Le volontariat de réciprocité

En 2016, France volontaire a développé un programme de volontariat de réciprocité. 4 jeunes Burkinabé sont en cours de mission à Auzeville, à Bazas, à Bordeaux et à Limoges. 4 autres jeunes sont en cours de recrutement pour commencer leurs missions en début d’année 2017 à Grenoble, à Châtellerault et à l’Aigle Mortagne au Perche.

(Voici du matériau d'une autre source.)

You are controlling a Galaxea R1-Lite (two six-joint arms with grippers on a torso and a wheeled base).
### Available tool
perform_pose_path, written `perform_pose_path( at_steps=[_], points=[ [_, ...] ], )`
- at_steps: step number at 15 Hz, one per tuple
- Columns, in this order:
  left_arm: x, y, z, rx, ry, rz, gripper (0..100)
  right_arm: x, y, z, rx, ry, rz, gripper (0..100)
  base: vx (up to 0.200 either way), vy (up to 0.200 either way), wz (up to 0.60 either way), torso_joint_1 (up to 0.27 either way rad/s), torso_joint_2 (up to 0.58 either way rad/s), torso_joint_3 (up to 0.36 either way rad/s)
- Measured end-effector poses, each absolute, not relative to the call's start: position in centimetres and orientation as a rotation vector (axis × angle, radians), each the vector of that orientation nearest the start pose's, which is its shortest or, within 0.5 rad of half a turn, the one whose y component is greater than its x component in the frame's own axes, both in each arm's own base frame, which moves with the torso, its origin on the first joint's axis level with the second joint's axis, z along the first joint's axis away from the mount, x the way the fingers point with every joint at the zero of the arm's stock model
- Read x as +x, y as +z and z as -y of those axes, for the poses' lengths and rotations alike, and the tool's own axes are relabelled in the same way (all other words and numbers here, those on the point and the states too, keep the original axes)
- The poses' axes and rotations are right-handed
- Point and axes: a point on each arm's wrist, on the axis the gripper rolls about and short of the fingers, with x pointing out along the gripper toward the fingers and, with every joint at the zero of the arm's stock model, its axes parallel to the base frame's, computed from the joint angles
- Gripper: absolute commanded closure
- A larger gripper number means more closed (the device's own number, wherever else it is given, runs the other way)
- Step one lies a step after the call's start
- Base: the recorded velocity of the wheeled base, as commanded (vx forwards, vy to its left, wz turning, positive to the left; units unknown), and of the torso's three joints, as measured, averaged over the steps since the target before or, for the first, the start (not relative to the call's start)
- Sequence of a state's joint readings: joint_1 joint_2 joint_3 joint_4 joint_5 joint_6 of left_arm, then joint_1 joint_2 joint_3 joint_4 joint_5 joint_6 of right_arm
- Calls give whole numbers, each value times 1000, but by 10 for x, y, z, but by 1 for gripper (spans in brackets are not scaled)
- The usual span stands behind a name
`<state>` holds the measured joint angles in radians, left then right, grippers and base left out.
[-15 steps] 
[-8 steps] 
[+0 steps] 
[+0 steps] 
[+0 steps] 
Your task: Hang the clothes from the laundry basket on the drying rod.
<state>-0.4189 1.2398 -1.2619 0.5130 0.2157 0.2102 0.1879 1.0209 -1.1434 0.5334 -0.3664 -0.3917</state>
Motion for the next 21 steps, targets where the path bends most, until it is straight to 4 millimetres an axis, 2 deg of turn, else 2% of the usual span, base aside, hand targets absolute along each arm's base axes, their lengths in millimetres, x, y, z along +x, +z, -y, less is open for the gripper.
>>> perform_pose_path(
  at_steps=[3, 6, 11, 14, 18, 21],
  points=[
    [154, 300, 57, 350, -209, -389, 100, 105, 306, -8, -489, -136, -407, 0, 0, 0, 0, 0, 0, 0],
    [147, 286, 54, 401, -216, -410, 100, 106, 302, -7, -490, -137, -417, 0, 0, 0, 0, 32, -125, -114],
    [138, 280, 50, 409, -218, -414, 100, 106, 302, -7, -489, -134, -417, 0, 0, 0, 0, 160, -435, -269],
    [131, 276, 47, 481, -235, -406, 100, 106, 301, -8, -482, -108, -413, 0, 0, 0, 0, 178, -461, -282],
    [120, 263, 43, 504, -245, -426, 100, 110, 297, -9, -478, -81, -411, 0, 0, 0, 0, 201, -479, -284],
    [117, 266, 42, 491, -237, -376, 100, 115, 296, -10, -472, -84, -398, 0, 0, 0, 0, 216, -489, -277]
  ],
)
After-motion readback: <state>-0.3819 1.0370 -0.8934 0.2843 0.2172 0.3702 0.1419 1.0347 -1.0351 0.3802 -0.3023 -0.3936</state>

Lydia Compaoré ancienne engagée volontaire de service civique de réciprocité - PNG

« Je m’appelle Lydia, je suis burkinabè et j’ai réalisé d’octobre 2014 à juin 2015 une mission de volontariat sous statut de service civique français à Saint-Quentin (Picardie) auprès d’une structure dénommée Aster-International. J’ai été bien accueillie par ma tutrice et les bénévoles d’Aster. Au début j’ai trouvé leur façon de travailler très stressante mais je me suis très vite habituée. Je crois qu’il m’a fallu deux mois pour me sentir bien à Saint-Quentin ; apprendre à me déplacer avec les moyens de transports en commun, supporter le froid parce que je suis assez frileuse. Les difficultés rencontrées pour mon intégration à la culture du pays d’accueil ne manquent pas… Même si je connaissais déjà la France, les différences les plus frappantes sont la façon de penser parfois différente de la nôtre, les stéréotypes que se font les lycéens français sur l’Afrique. L’Afrique c’est les éléphants, l’Afrique c’est la pauvreté, etc. Qui plus est, j’ai toujours eu tendance à comparer les prix car il est vrai que le coût de la vie en France est très élevé. En conclusion, je peux affirmer qu’après cette expérience je tire une plus grande confiance en moi ».